Their plans for an unusual splitting of the Olympic flame were approved but Killanin also asked the chief of protocol to examine the rules to avoid a recurrence in the future.
The 1984 Olympics Games had been assigned the previous year. Winter hosts Sarajevo and Summer Games city Los Angeles both reported on their preliminary activities.
The eminent Hungarian Arpad Csanadi reported on possible changes to the Olympic programme.
It was agreed that the playing squads for handball be increased because in recent years "this sport had appeared to be more aggressive and therefore more injuries occurred".
Badminton had been lobbying for inclusion on the Olympic programme but as there were two separate International Federations, a decision was deferred.
Although tennis was keen to return to the Olympic programme, there was still a problem of eligibility with the amateur regulations still in force.
Even so, International Tennis Federation President Philippe Chatrier asked if it would be possible to arrange a demonstration event at Los Angeles 1984. His wish was granted and the sport was such a success in the American city, with Sweden's Stefan Edberg winning the men's event and Germany's Steffi Graf the women's that tennis was restored as a full medal sport at Seoul in 1988.
Women’s cycling was still not part of the Games and a decision on this was put back to the following year, alongside consideration of what was then described as "modern" gymnastics, which later became known as rhythmic gymnastics.

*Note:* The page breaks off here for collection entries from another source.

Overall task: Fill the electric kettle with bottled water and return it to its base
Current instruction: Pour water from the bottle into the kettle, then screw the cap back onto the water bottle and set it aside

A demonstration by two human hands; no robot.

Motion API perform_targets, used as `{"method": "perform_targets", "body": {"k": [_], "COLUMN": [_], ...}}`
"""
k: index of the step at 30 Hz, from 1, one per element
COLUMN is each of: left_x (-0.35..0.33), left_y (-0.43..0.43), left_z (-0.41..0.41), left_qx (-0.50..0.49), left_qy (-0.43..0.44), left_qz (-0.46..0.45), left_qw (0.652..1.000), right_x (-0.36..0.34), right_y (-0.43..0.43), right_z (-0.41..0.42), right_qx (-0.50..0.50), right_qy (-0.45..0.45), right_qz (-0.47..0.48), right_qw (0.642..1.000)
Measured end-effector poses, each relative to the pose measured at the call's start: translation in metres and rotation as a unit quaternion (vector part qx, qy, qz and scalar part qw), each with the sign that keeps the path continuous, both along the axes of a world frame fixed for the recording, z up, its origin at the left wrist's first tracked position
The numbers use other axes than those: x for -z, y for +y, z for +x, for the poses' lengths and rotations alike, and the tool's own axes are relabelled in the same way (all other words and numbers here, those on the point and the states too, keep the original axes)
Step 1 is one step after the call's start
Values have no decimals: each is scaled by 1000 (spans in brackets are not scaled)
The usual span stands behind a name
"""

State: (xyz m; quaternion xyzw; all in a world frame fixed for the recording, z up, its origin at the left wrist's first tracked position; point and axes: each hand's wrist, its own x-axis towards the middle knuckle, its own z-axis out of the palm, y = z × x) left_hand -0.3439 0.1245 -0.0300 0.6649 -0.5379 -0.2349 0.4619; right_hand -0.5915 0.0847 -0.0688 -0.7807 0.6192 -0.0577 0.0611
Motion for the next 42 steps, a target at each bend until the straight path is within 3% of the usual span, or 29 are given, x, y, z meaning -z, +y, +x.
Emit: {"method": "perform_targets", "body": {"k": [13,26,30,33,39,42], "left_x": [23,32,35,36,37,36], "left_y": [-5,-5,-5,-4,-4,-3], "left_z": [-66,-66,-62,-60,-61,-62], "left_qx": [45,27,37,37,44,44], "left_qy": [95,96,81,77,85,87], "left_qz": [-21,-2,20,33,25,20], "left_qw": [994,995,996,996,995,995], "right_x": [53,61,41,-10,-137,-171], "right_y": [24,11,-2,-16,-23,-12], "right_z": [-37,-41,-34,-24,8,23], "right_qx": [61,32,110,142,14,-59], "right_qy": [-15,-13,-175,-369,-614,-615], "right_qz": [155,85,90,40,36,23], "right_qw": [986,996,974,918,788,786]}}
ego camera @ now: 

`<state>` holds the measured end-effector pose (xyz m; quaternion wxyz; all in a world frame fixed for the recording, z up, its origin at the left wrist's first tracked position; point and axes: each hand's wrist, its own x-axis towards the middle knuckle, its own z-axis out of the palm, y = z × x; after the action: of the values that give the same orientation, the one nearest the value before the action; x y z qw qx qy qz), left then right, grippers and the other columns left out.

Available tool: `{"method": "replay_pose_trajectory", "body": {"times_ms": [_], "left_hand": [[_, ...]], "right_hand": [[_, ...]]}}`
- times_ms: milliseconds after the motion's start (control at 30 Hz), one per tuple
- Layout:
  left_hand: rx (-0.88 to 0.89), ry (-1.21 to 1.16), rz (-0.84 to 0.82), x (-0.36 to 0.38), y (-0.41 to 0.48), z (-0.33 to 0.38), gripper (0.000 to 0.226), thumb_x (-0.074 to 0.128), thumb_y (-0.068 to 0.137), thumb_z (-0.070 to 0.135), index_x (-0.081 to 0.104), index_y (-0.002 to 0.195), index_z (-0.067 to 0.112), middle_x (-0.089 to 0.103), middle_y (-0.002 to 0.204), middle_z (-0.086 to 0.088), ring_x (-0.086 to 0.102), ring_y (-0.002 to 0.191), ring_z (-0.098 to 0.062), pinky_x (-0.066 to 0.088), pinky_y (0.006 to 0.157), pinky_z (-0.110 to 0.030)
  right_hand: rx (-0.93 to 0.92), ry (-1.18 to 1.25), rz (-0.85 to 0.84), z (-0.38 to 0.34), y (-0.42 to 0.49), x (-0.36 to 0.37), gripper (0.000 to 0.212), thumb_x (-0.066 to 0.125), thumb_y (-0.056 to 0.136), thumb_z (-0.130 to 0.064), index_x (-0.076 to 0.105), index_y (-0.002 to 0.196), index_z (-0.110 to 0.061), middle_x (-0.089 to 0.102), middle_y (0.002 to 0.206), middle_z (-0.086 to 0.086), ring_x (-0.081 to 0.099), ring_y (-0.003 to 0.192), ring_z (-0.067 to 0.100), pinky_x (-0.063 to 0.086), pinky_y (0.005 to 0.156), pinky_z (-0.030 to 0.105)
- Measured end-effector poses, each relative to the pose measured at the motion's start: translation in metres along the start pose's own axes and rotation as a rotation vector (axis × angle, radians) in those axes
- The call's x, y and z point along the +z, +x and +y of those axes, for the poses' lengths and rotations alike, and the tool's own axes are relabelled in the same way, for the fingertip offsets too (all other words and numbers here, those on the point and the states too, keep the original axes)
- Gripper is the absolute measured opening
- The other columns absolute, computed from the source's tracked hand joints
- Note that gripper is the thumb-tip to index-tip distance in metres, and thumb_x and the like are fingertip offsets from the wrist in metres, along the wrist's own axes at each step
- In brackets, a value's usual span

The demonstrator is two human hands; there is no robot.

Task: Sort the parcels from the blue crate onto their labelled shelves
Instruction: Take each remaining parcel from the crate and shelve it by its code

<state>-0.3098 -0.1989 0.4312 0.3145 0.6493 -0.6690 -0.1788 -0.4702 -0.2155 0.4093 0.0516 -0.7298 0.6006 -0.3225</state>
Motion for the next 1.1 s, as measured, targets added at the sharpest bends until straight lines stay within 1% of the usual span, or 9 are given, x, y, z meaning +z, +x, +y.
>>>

The IOC also decided to give official recognition to the Federation International de Quilleurs, which controlled ten pin bowling, a game played in over 60 countries. They noted that "the Federation itself had no connections with any professional organisations".
It was confirmed that the choice of host city for 1988 would be decided in 1981. The session was to be in the German spa town of Baden Baden. This would be a huge gathering which would also incorporate an Olympic Congress, only the second held since the Second World War.
The members also accepted a bid from Rio de Janeiro to stage the IOC Session in 1982 but financial difficulties meant it was switched elsewhere.
An IOC session did not ultimately take place in Brazil last summer on the eve of the opening of Rio 2016.